◆ WHAT TO WORK ON ◆
Every line below that has the string "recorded" needs to be copied.

◆ INFORMATION PROVIDED ◆
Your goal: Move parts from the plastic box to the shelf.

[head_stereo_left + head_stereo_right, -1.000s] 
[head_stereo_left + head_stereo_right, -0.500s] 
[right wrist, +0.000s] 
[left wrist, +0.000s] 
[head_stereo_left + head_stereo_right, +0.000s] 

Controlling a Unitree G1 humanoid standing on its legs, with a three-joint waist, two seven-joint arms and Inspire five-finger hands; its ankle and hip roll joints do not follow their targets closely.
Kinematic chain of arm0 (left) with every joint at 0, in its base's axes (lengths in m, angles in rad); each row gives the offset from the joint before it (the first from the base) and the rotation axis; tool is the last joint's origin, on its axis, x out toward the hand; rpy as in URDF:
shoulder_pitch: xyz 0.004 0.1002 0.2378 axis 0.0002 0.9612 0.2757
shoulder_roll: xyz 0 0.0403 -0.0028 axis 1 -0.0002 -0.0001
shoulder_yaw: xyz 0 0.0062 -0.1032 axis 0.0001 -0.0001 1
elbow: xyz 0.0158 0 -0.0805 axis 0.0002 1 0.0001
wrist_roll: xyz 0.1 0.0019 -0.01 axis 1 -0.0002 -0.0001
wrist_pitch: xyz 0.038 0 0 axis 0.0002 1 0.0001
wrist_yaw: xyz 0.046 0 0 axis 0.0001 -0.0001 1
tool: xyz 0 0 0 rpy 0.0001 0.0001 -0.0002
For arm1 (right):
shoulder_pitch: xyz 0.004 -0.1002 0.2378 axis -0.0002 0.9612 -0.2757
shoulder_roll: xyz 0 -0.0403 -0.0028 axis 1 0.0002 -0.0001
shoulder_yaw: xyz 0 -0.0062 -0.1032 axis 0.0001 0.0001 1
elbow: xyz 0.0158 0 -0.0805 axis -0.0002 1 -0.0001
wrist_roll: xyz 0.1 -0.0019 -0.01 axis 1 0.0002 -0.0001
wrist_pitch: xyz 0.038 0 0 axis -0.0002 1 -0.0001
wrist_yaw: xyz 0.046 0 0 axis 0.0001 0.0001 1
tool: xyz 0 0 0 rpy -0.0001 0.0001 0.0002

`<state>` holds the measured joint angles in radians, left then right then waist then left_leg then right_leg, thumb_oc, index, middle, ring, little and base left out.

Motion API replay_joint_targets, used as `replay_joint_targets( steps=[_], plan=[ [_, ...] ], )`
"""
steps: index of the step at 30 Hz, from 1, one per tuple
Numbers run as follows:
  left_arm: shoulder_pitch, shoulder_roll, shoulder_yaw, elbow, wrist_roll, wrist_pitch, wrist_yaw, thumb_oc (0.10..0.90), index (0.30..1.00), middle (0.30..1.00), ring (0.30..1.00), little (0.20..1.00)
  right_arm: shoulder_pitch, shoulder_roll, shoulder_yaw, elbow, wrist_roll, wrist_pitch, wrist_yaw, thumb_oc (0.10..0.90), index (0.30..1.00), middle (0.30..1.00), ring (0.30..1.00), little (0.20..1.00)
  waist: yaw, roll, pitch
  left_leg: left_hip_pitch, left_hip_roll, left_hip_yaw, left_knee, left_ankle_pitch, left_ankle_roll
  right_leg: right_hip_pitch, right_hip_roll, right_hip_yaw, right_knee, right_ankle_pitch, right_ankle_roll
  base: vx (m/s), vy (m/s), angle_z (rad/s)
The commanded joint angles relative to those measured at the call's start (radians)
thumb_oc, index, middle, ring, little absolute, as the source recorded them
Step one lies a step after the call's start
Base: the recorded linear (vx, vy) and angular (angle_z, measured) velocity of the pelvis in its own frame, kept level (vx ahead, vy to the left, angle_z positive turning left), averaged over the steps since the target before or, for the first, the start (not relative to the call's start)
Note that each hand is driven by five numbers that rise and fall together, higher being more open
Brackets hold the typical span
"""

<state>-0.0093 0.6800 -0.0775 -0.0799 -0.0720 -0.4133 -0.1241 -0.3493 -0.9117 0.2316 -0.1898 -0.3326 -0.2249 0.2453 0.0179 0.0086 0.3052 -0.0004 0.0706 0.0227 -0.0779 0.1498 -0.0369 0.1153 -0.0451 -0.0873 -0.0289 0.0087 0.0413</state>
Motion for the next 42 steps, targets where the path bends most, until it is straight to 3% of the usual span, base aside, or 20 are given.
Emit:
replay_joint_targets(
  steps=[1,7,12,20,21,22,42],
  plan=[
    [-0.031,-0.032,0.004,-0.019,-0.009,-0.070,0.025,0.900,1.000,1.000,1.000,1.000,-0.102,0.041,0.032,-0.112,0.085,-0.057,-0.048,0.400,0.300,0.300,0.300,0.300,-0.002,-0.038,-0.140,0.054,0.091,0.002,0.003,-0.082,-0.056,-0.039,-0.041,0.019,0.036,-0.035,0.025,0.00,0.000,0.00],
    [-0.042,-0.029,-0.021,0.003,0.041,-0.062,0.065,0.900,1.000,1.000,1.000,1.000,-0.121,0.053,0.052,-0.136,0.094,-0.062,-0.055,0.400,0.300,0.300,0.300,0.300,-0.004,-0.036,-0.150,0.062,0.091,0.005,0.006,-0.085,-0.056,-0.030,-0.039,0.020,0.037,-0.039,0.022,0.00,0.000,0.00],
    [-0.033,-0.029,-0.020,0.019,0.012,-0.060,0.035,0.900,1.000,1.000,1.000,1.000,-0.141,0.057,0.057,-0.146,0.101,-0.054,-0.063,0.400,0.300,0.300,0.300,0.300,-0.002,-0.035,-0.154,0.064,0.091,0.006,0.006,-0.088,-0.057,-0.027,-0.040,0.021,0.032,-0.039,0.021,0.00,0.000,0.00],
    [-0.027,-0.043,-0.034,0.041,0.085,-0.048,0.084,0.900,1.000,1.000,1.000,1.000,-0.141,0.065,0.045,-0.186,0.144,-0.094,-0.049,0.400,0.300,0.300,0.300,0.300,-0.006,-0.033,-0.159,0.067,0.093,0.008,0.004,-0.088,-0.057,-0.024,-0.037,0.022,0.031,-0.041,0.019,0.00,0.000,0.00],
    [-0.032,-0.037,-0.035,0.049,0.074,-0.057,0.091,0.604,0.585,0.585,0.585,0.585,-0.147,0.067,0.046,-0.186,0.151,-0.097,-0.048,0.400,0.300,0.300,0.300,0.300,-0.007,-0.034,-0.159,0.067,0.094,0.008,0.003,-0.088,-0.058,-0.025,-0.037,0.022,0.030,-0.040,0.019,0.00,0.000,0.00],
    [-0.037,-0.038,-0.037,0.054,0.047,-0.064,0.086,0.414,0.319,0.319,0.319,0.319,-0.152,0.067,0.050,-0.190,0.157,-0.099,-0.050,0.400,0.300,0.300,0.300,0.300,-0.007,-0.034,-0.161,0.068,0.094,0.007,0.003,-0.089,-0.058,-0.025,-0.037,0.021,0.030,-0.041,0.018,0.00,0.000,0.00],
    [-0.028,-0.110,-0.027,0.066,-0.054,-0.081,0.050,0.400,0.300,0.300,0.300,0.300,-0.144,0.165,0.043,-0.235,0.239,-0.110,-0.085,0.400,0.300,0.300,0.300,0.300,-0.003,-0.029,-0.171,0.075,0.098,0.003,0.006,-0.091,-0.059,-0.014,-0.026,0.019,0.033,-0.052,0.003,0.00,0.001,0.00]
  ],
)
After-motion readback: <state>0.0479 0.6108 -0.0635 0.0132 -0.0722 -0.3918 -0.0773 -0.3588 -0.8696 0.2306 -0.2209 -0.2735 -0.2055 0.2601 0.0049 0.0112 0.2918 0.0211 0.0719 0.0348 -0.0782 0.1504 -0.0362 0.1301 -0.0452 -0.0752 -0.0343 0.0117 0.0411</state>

◆ REPLY TO THE EXERCISE ◆
thumb_oc, index, middle, ring, little absolute, as the source recorded them
Base: the recorded linear (vx, vy) and angular (angle_z, measured) velocity of the pelvis in its own frame, kept level (vx ahead, vy to the left, angle_z positive turning left), averaged over the steps since the target before or, for the first, the start (not relative to the call's start)

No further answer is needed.